Everything from the first line of the data below through the line that contains "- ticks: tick" should be written out exactly, please, and nothing more; the pictures stay out.

**DATA EXCERPT:**
<<<<
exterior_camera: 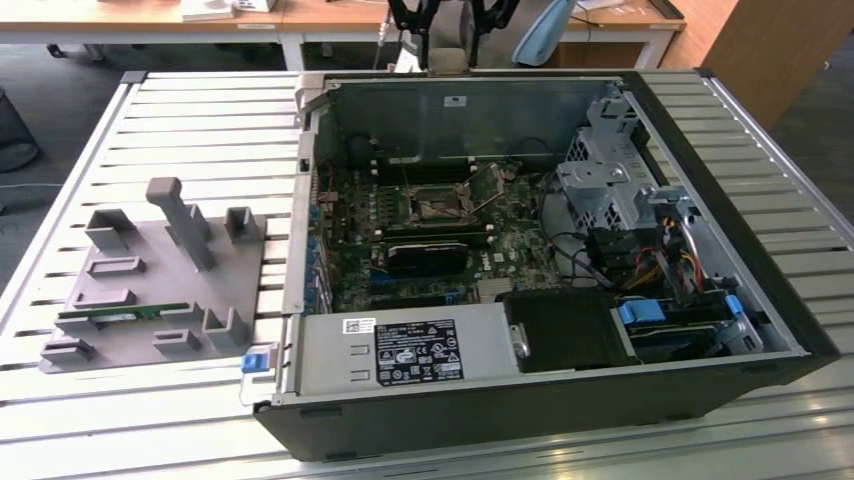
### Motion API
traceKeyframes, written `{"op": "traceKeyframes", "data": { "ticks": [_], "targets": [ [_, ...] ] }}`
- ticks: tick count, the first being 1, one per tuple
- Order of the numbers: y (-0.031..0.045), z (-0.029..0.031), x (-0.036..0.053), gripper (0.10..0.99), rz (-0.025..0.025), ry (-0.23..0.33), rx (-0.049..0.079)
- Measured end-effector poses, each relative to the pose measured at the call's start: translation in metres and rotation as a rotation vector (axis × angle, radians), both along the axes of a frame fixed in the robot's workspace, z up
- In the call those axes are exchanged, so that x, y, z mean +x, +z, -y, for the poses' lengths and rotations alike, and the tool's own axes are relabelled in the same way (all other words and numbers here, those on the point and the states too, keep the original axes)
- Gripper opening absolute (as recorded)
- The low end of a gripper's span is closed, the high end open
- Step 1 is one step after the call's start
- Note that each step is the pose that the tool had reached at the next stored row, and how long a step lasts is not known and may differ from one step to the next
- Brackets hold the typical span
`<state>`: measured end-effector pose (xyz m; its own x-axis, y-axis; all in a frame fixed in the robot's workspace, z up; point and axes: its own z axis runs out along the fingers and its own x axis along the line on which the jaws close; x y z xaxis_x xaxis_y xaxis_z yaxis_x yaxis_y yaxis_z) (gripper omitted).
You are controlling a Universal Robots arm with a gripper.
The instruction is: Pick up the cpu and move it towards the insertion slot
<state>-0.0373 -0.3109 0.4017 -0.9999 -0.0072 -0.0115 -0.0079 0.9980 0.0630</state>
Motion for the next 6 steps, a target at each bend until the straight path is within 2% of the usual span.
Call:
{"op": "traceKeyframes", "data": {
  "ticks": [6],
  "targets": [
    [0.0000, -0.0001, 0.0001, 0.541, 0.0001, 0.000, 0.000]
  ]
}}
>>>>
**FINISHED EXERCISE:**
exterior_camera: 
### Motion API
traceKeyframes, written `{"op": "traceKeyframes", "data": { "ticks": [_], "targets": [ [_, ...] ] }}`
- ticks: tick count, the first being 1, one per tuple

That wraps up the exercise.